Tuesday, October 20, 2015

Port scanning apocalypse

Last week while teaching Enterprise Incident Response (FOR508) for SANS, I stressed the need for device inventories while performing IR.  How can you investigate that which you don't know about?  One of my students asked me how to get a device inventory if they can't run discovery scans.  Don't forget, hardware inventory is #1 on the SANS 20 Critical Security Controls.

Discovery scans (a flashy name for port scans) are often used to identify endpoints, but some folks are concerned that they will cause problems in the network.  Over the last decade, I've heard horror stories from clients about how a single errant SYN packet will cause their extremely sensitive devices to fall over. 

Some of this is hyperbole.  Some of it is reality.  I've worked with devices where total failure is the outcome of a half open scan.  The device simply doesn't recover and the service is stuck in a half open state until someone power cycles it.  Others can't handle a SYN to closed port or a full connect scan.  This is unfortunate and certainly makes a great case for not doing discovery scans at all.  After all, we can't cause a denial of service just to get inventory data.  Makes perfect sense.  Or does it?

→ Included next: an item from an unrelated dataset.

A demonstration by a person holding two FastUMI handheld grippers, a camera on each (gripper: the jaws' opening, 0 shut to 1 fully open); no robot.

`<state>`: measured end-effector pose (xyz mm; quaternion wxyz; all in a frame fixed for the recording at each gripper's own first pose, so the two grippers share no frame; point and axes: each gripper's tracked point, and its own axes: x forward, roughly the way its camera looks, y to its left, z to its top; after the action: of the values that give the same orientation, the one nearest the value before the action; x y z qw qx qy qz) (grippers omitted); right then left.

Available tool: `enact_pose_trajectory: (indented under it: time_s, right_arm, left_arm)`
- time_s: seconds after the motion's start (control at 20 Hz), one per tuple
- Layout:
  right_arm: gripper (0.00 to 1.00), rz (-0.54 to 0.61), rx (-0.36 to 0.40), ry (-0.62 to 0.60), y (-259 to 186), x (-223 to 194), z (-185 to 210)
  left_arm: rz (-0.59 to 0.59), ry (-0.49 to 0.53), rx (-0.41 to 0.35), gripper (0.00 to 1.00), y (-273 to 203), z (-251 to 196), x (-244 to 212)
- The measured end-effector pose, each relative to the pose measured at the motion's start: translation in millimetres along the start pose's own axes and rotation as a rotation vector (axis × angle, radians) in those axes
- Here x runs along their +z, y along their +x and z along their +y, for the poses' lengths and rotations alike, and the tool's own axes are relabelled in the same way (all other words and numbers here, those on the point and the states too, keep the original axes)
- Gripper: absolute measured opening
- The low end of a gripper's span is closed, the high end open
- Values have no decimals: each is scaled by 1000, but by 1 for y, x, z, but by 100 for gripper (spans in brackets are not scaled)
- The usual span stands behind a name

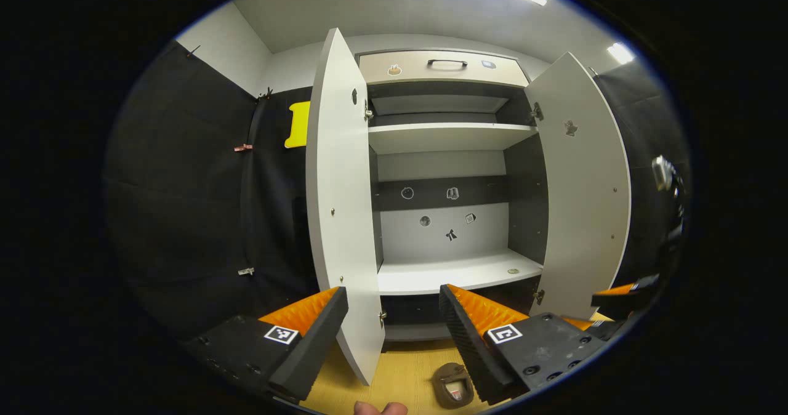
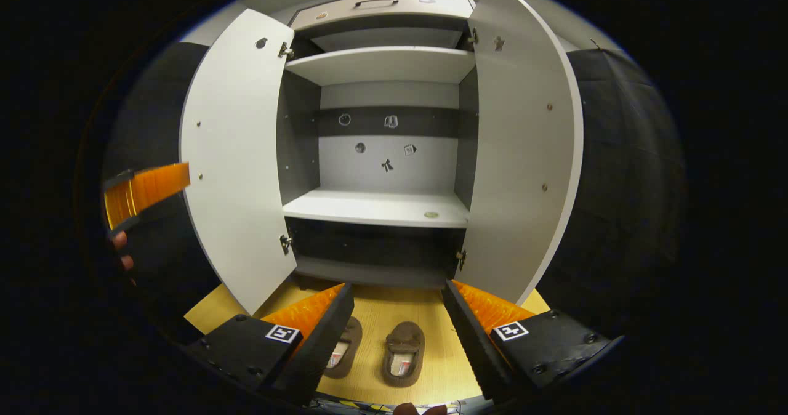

It tuns out that's a false position.  If you have devices on your network that can't stand a port scan, get them identified and segmented today.  You shouldn't use the threat of device failure to argue against a device inventory.  It's a virtual certainty that sooner or later an attacker will get on your network, and when they do, they'll port scan to find new hosts to pivot to.  The difference is that they won't care about how many devices fall over in the process.